Dulce
Darlin Neal

In Dulce we lived high in the mountains and we had our dog Boots with us. In the summer before school, my brothers and I ran in the tall grass chasing dragonflies, holding them tenderly in the cup of our palms, in jars to study their colors briefly before setting them free back over pools of reflecting water. They were another magic like the fireflies I watched ignite in green lights in Mississippi. As they flew off into the sun, I could feel their bleating wings in my heart, in that utter joy over the beauty of the flowers.
One morning I stepped outside calling for Boots and saw a mountain lion on a rock that was taller than the trailer we lived in, just right in front of me. We stared into each others eyes. I watched him flick his tail, watching me, deciding, our breath right there in the same air, so close it mingled. I backed away, and away until I made it back to my trailer and ran inside. When I looked out, he was gone like a vision. He filled my mother with fear for what was outside, but I'd watched him watching me. I'd watched him let me go. And Boots came home with porcupine quills in his face our father had to remove with pliers. And Boots refrained from biting over the pain.
While Boots lay by the door healing, I ran over the dirt of the driveway of the trailer park to the landlord's house, playing tag football with the Indian children of our landlord. We were all so tough and fast, made of muscles and hardly cracking when we pounded into one another. I could trip and stay on my feet, jumping through that air.

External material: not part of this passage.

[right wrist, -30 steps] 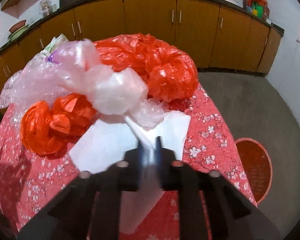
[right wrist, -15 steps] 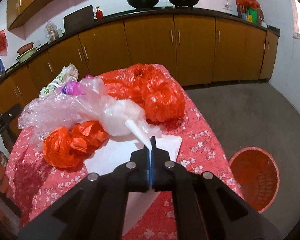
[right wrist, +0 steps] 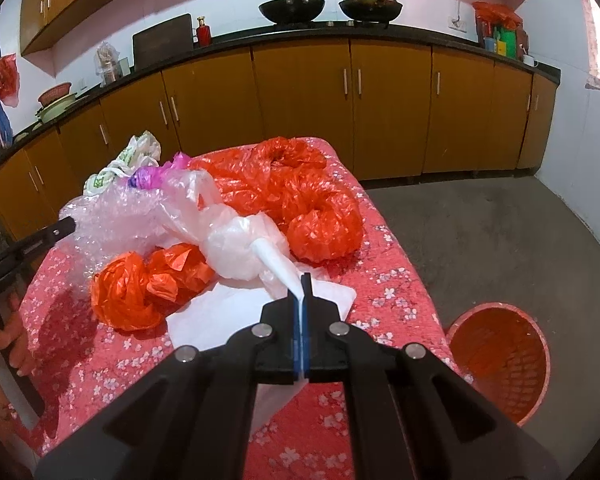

And then I didn't know where the cage came from but there was a cage beside the landlord's house, the toughest most unbreakable cage and it in was a sad cub. We children watched him and wondered, looking behind us higher into the mountains, if his mother would come tearing down for him, if she would try to break the cage. At night I heard him wailing for her and I hoped she could, she'd come and save him, she'd weave her way so rapidly down the mountain, past the rocks and the trees, and break that cage apart and take him home. The moon was round and bright and glowed over his cage. I hoped so much she wasn't dead. And then the cub was gone and no one talked about it.
Longing for him to be home, I walked with my brothers over boards covering a crevice and there on the other side was a rattlesnake coiling and rattling at us. I ran and looked back from where I'd fled to see my baby brother with those blond curls staring down in curiosity, fearlessly reaching for the interesting being. I ran back and swooped him in my arms and then the men came and chopped the snake in half and talked about a den under there and how they needed to protect the children. They talked about blindness and finding ones way by scent and feel.
I thought about Dulce. I thought the earth must be sweet, the grass that grew from it, those flowers, all those animals of every size that had never hurt us. Once Boots was even bitten by a rattlesnake and his face swelled but he didn't die. The world was ethereal. I'd learned to not be so surprised by hatred, be not so woebegone now that we were away from hunger in Mississippi. In that beauty I could feel in my breath, in my blood, I didn't care. My body was lithe now, not yearning for food, but yearning to run and be outside in that murmuring world where all the dangers were worth it.